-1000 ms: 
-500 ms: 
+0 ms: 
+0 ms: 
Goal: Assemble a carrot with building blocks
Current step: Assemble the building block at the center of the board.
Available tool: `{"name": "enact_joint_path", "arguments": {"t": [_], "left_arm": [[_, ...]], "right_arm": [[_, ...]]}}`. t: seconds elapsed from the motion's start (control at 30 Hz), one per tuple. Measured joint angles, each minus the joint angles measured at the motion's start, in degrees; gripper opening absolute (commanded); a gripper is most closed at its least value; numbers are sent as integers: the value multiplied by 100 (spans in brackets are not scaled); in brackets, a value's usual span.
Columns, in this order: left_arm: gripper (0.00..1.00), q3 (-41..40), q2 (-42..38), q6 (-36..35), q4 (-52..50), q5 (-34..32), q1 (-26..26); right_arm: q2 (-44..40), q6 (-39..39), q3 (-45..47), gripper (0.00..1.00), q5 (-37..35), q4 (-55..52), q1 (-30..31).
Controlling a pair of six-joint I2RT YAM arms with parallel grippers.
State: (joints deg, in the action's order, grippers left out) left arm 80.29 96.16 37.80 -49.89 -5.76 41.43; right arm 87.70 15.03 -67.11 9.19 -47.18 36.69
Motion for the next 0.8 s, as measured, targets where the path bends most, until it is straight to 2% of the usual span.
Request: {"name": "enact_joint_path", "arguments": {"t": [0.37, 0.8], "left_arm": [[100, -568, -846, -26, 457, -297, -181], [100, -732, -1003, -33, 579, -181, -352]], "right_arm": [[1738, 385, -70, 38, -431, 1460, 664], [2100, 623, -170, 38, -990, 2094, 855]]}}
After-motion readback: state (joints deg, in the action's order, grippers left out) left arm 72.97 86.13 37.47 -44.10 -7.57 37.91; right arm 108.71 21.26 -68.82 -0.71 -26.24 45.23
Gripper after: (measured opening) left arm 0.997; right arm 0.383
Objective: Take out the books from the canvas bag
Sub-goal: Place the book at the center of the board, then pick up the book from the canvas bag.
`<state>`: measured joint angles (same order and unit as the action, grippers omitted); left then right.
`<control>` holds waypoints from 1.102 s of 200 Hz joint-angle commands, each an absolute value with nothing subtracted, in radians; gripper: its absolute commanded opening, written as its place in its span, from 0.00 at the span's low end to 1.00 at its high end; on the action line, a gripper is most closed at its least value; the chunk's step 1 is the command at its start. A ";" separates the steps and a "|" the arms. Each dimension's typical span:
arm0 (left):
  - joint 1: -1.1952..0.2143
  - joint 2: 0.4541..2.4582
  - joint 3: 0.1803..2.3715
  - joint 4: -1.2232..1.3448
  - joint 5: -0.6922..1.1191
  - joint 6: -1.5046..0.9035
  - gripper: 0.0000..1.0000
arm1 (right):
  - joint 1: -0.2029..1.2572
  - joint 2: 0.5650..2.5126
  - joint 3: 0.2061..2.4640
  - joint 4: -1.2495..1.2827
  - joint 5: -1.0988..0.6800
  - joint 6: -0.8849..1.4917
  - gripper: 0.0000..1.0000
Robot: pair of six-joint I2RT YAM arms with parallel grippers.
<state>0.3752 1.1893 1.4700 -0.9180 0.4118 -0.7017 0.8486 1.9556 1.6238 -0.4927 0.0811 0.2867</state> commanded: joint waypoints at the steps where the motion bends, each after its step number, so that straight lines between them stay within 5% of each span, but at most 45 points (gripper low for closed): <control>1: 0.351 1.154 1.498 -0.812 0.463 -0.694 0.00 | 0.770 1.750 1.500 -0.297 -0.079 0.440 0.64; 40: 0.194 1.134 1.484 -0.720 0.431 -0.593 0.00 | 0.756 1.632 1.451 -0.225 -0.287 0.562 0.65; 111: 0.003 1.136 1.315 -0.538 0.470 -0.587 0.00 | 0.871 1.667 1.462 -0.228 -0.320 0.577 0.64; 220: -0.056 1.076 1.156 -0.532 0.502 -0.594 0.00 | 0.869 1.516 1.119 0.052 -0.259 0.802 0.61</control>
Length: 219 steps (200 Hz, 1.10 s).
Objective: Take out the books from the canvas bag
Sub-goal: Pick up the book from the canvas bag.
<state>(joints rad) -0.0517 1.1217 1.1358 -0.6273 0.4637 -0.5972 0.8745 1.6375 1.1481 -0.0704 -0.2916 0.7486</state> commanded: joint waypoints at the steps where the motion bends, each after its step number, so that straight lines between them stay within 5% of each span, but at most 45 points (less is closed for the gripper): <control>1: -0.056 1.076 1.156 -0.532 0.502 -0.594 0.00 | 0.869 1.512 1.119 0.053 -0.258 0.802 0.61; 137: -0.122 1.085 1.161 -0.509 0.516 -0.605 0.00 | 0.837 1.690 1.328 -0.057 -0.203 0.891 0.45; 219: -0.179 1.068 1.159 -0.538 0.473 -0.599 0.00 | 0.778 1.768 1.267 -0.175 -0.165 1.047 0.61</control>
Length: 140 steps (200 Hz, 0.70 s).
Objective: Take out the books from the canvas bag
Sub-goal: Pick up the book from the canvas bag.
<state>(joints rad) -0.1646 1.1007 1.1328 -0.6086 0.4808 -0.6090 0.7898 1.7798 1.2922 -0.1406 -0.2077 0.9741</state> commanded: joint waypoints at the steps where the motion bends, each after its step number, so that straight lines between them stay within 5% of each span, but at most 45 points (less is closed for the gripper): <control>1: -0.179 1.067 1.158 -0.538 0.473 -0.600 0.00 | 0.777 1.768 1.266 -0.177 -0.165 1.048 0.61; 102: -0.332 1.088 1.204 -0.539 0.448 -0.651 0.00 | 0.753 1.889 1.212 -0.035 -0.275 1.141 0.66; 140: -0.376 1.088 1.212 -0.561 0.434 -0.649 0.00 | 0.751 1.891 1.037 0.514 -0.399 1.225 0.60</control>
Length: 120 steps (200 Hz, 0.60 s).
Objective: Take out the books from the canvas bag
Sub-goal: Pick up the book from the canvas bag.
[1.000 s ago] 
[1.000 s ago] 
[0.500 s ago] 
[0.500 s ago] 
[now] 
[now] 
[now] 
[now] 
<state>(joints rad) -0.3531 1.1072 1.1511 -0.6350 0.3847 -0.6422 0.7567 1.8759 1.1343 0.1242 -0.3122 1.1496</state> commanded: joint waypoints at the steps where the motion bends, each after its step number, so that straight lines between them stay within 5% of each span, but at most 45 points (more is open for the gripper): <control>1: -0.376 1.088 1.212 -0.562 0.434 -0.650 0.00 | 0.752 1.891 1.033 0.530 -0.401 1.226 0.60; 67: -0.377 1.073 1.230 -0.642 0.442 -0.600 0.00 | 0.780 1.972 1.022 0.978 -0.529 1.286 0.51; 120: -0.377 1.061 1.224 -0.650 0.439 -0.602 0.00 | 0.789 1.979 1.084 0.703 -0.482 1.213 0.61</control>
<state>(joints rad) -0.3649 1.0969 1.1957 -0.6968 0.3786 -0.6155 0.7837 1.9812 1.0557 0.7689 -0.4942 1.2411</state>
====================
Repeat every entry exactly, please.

SOLUTION TO THIS PROBLEM →
-1000 ms: 
-500 ms: 
+0 ms: 
+0 ms: 
Goal: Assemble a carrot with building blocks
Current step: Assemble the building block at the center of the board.
Available tool: `{"name": "enact_joint_path", "arguments": {"t": [_], "left_arm": [[_, ...]], "right_arm": [[_, ...]]}}`. t: seconds elapsed from the motion's start (control at 30 Hz), one per tuple. Measured joint angles, each minus the joint angles measured at the motion's start, in degrees; gripper opening absolute (commanded); a gripper is most closed at its least value; numbers are sent as integers: the value multiplied by 100 (spans in brackets are not scaled); in brackets, a value's usual span.
Columns, in this order: left_arm: gripper (0.00..1.00), q3 (-41..40), q2 (-42..38), q6 (-36..35), q4 (-52..50), q5 (-34..32), q1 (-26..26); right_arm: q2 (-44..40), q6 (-39..39), q3 (-45..47), gripper (0.00..1.00), q5 (-37..35), q4 (-55..52), q1 (-30..31).
Controlling a pair of six-joint I2RT YAM arms with parallel grippers.
State: (joints deg, in the action's order, grippers left out) left arm 80.29 96.16 37.80 -49.89 -5.76 41.43; right arm 87.70 15.03 -67.11 9.19 -47.18 36.69
Motion for the next 0.8 s, as measured, targets where the path bends most, until it is straight to 2% of the usual span.
Request: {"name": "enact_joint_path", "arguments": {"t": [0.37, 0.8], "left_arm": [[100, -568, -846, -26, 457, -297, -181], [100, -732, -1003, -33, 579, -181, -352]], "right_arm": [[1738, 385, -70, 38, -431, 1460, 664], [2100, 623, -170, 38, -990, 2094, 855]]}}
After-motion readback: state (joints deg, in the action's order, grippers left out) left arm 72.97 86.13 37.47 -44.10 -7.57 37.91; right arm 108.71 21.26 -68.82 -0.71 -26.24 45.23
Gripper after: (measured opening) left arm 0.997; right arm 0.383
Objective: Take out the books from the canvas bag
Sub-goal: Place the book at the center of the board, then pick up the book from the canvas bag.
`<state>`: measured joint angles (same order and unit as the action, grippers omitted); left then right.
`<control>` holds waypoints from 1.102 s of 200 Hz joint-angle commands, each an absolute value with nothing subtracted, in radians; gripper: its absolute commanded opening, written as its place in its span, from 0.00 at the span's low end to 1.00 at its high end; on the action line, a gripper is most closed at its least value; the chunk's step 1 is the command at its start. A ";" separates the steps and a "|" the arms. Each dimension's typical span:
arm0 (left):
  - joint 1: -1.1952..0.2143
  - joint 2: 0.4541..2.4582
  - joint 3: 0.1803..2.3715
  - joint 4: -1.2232..1.3448
  - joint 5: -0.6922..1.1191
  - joint 6: -1.5046..0.9035
  - gripper: 0.0000..1.0000
arm1 (right):
  - joint 1: -0.2029..1.2572
  - joint 2: 0.5650..2.5126
  - joint 3: 0.2061..2.4640
  - joint 4: -1.2495..1.2827
  - joint 5: -1.0988..0.6800
  - joint 6: -0.8849..1.4917
  - gripper: 0.0000..1.0000
Robot: pair of six-joint I2RT YAM arms with parallel grippers.
<state>0.3752 1.1893 1.4700 -0.9180 0.4118 -0.7017 0.8486 1.9556 1.6238 -0.4927 0.0811 0.2867</state> commanded: joint waypoints at the steps where the motion bends, each after its step number, so that straight lines between them stay within 5% of each span, but at most 45 points (gripper low for closed): <control>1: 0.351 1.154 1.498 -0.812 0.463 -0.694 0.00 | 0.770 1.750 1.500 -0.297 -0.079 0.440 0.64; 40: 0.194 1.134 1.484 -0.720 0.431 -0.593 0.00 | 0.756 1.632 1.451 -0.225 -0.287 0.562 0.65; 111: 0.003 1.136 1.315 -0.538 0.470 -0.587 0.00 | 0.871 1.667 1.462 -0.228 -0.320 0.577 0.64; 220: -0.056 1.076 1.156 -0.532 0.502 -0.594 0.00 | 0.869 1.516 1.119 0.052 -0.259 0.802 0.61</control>
Length: 219 steps (200 Hz, 1.10 s).
Objective: Take out the books from the canvas bag
Sub-goal: Pick up the book from the canvas bag.
<state>(joints rad) -0.0517 1.1217 1.1358 -0.6273 0.4637 -0.5972 0.8745 1.6375 1.1481 -0.0704 -0.2916 0.7486</state> commanded: joint waypoints at the steps where the motion bends, each after its step number, so that straight lines between them stay within 5% of each span, but at most 45 points (less is closed for the gripper): <control>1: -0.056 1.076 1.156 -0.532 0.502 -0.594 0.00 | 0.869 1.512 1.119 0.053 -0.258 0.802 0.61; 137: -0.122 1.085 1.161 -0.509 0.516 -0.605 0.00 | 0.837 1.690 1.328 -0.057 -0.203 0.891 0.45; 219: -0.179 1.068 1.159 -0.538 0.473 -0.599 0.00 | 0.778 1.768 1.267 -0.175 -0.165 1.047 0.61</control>
Length: 140 steps (200 Hz, 0.70 s).
Objective: Take out the books from the canvas bag
Sub-goal: Pick up the book from the canvas bag.
<state>(joints rad) -0.1646 1.1007 1.1328 -0.6086 0.4808 -0.6090 0.7898 1.7798 1.2922 -0.1406 -0.2077 0.9741</state> commanded: joint waypoints at the steps where the motion bends, each after its step number, so that straight lines between them stay within 5% of each span, but at most 45 points (less is closed for the gripper): <control>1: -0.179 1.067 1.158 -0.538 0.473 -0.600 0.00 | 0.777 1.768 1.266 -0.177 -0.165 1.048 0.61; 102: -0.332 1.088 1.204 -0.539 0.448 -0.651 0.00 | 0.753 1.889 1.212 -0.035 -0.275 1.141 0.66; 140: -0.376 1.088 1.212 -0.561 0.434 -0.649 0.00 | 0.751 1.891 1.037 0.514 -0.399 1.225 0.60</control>
Length: 120 steps (200 Hz, 0.60 s).
Objective: Take out the books from the canvas bag
Sub-goal: Pick up the book from the canvas bag.
[1.000 s ago] 
[1.000 s ago] 
[0.500 s ago] 
[0.500 s ago] 
[now] 
[now] 
[now] 
[now] 
<state>(joints rad) -0.3531 1.1072 1.1511 -0.6350 0.3847 -0.6422 0.7567 1.8759 1.1343 0.1242 -0.3122 1.1496</state> commanded: joint waypoints at the steps where the motion bends, each after its step number, so that straight lines between them stay within 5% of each span, but at most 45 points (more is open for the gripper): <control>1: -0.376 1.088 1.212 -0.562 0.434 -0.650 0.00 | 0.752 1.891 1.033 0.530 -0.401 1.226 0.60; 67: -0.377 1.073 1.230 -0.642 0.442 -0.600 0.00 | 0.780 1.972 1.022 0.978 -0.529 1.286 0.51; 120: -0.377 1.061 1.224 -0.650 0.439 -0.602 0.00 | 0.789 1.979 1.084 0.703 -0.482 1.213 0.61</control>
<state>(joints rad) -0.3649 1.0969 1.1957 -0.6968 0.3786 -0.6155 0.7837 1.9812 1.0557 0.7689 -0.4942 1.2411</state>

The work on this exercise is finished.